[Information provided Boundary: Start]

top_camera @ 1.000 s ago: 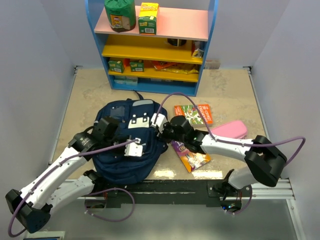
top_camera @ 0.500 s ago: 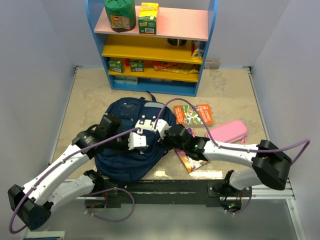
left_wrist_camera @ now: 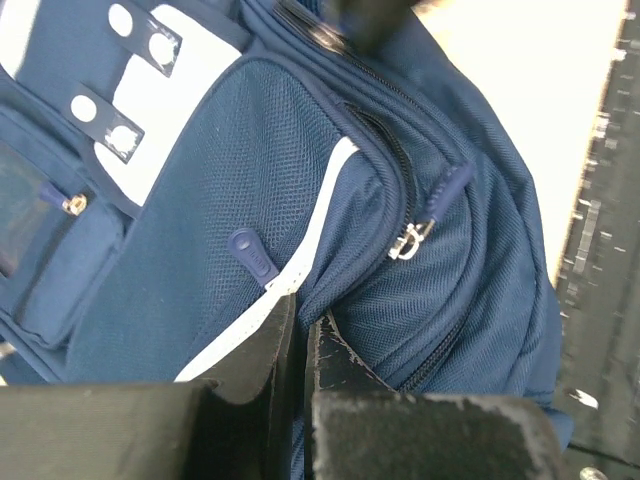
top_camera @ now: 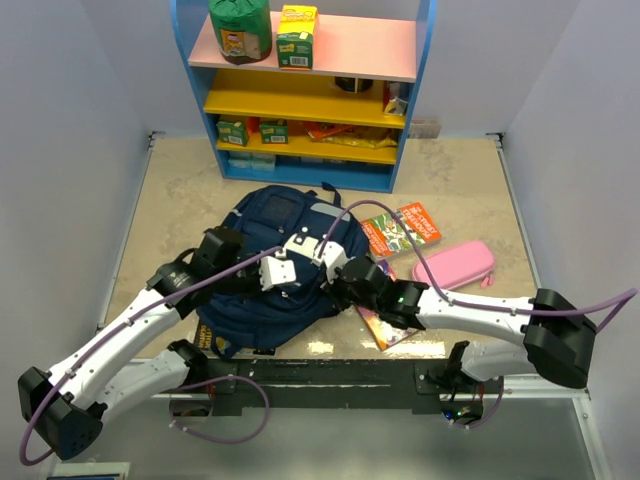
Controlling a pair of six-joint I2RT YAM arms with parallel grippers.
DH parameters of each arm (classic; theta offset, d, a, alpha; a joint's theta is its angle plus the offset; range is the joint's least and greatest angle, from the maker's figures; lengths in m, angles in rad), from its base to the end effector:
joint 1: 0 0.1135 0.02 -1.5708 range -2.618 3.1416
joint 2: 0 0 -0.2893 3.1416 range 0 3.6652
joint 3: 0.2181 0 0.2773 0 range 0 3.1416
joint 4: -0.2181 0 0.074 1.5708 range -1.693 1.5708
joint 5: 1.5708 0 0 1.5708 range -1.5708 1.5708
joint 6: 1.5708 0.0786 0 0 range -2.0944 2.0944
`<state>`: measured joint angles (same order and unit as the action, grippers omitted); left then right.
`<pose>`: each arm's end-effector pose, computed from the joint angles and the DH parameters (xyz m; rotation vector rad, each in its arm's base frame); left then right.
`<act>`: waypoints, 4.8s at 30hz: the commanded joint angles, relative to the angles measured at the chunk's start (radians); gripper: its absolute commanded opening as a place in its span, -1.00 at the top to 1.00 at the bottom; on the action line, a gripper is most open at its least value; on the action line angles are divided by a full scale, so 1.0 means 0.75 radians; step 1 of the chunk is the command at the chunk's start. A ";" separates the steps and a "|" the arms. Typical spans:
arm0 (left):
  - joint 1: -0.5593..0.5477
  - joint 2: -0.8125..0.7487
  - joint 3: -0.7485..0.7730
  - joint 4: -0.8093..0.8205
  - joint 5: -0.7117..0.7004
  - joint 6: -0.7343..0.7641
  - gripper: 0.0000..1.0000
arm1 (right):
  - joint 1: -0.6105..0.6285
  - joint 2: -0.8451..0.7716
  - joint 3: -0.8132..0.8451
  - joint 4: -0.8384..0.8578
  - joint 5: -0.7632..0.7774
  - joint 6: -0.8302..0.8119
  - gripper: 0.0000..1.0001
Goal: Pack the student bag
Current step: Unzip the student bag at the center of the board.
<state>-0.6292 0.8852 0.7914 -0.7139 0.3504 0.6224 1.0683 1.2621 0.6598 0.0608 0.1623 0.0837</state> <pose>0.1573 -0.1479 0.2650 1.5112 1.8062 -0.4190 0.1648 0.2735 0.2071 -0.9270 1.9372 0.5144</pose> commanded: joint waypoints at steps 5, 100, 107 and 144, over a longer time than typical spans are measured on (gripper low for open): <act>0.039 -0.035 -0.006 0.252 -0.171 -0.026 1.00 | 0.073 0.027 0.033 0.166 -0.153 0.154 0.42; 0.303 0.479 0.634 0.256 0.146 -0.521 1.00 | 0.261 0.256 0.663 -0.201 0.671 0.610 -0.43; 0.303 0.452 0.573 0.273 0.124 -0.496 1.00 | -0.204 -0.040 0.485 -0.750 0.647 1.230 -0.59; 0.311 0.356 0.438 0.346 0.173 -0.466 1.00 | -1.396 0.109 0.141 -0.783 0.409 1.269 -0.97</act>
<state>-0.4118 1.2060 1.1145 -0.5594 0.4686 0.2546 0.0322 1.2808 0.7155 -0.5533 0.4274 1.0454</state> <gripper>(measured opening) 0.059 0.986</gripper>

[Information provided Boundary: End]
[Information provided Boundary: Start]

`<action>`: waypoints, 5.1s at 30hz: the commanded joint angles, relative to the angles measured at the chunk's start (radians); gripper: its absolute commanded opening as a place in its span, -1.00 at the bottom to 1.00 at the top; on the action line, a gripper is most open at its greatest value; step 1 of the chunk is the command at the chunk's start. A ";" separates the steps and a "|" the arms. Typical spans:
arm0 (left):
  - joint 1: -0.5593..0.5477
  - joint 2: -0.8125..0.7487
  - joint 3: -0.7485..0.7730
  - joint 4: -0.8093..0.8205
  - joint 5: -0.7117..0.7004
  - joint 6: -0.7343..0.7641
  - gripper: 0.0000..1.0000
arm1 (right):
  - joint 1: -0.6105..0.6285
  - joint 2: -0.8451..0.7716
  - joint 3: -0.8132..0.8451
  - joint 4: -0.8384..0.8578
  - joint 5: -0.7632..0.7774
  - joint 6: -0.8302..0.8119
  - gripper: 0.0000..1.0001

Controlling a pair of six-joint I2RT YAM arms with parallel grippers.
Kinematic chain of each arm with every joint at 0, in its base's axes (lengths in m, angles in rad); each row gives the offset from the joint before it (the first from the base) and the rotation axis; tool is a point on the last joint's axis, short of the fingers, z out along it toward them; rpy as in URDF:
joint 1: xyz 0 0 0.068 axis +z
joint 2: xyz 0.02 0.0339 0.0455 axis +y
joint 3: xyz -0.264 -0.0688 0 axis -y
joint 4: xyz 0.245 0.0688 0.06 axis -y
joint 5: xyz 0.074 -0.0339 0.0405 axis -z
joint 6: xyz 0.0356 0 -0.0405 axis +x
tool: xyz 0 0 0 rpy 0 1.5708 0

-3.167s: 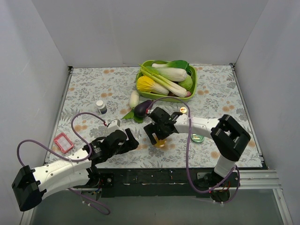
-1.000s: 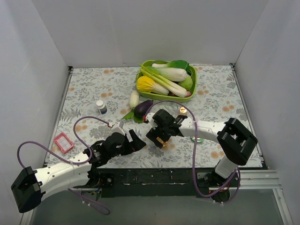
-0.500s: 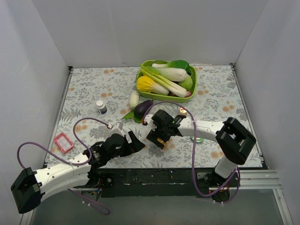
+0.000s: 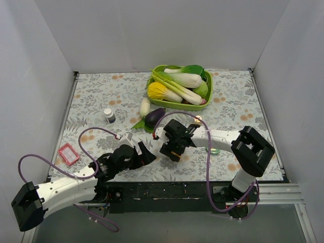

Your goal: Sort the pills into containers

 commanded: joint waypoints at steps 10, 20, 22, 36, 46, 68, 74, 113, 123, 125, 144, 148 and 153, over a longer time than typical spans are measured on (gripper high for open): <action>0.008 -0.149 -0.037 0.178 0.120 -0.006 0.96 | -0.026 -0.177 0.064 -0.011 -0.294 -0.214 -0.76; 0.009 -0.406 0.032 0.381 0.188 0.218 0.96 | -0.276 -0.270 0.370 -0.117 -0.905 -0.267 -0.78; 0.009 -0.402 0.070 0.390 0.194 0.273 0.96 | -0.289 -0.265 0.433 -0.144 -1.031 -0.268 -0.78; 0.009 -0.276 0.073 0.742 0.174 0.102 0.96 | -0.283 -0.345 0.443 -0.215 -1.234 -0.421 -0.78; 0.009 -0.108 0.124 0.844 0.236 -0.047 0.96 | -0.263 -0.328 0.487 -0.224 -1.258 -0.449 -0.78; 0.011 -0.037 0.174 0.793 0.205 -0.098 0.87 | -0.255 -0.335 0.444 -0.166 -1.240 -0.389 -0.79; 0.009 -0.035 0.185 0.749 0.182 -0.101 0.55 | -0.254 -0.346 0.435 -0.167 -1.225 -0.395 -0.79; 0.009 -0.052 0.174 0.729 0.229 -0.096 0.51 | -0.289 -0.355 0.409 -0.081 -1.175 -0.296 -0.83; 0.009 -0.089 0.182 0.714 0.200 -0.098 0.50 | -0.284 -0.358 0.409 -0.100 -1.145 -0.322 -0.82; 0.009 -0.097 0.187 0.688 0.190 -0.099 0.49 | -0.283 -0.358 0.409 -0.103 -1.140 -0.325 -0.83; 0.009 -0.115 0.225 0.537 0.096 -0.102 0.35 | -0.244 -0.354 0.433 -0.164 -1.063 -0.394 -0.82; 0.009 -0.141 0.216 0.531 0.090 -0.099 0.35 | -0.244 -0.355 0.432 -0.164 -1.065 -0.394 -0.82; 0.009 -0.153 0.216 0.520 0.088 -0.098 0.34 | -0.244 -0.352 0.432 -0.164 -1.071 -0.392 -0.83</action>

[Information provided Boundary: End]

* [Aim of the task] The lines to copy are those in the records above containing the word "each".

* [Result for this exercise]
DH parameters of each arm (classic; theta offset, d, a, alpha; a joint's theta is its angle plus the offset; range is the joint's least and greatest angle, from the maker's figures; lengths in m, angles in rad), from its base to the end effector:
`<pose>`: each arm's end-effector pose, computed from the joint angles and the DH parameters (xyz m; rotation vector rad, each in its arm's base frame); left then right.
Kinematic chain of each arm with every joint at 0, in its base's axes (lengths in m, angles in rad); each row gives the offset from the joint before it (the first from the base) and the rotation axis; tool is a point on the last joint's axis, short of the fingers, z out along it toward them; rpy as in URDF:

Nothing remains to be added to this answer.